Comment by metadat

17 days ago

The key takeaway is hidden in the middle:

> In extreme cases, on purely CPU bound benchmarks, we’re seeing a jump from < 1Gbit/s to 4 Gbit/s. Looking at CPU flamegraphs, the majority of CPU time is now spent in I/O system calls and cryptography code.

400% increase in throughput, which should translate to a proportionate reduction in CPU utilization for UDP network activity. That's pretty cool, especially for better power efficiency on portable clients (mobile and notebook).

I found this presentation refreshing. Too often, claims about transition to "modern" stacks are treated as being inherently good and do not come with the data to back it up.

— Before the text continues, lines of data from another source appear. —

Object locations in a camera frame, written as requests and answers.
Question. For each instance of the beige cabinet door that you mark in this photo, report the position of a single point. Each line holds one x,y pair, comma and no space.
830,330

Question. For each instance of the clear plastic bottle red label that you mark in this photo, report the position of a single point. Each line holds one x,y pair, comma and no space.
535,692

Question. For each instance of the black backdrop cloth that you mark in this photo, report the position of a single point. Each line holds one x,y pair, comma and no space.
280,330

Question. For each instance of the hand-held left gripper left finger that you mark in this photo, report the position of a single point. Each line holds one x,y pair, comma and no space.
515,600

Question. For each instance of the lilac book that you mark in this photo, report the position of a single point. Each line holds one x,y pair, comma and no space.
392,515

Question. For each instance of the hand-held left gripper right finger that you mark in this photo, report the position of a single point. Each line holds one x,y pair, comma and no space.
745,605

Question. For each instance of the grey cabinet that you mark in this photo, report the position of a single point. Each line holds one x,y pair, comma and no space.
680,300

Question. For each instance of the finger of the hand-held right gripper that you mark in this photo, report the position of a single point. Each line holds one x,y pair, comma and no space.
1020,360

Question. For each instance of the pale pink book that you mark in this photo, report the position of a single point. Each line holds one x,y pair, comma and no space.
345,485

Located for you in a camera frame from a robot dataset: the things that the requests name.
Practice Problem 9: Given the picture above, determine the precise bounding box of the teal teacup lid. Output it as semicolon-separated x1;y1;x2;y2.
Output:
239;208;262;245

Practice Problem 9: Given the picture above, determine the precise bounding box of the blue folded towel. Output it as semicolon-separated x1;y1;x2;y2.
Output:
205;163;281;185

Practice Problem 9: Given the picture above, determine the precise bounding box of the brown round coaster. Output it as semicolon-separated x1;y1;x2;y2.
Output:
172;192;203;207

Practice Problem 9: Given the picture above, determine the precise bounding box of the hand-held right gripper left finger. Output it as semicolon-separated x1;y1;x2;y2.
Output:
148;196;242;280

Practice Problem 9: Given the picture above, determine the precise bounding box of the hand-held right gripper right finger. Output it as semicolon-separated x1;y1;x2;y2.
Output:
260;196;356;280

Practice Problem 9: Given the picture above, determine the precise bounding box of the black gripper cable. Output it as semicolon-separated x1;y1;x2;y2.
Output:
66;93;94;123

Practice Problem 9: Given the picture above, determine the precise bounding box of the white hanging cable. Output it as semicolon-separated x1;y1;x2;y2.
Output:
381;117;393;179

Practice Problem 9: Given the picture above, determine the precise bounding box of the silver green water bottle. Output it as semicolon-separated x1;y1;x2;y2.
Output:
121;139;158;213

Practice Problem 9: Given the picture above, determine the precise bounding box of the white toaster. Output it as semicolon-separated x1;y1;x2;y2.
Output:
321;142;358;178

Any guesses on whether they have other cases where they get more than 4 Gbps but wasn't CPU bound or was this the fastest they got?

  • _Author here_.

    4 Gbit/s is on our rather dated benchmark machines. If you run the below command on a modern laptop, you likely reach higher throughput. (Consider disabling PMTUD to use a realistic Internet-like MTU. We do the same on our benchmark machines.)

    https://github.com/mozilla/neqo

    cargo bench --features bench --bench main -- "Download"

i wonder if we'll ever see hardware accelerated cross-context message passing for user and system programs.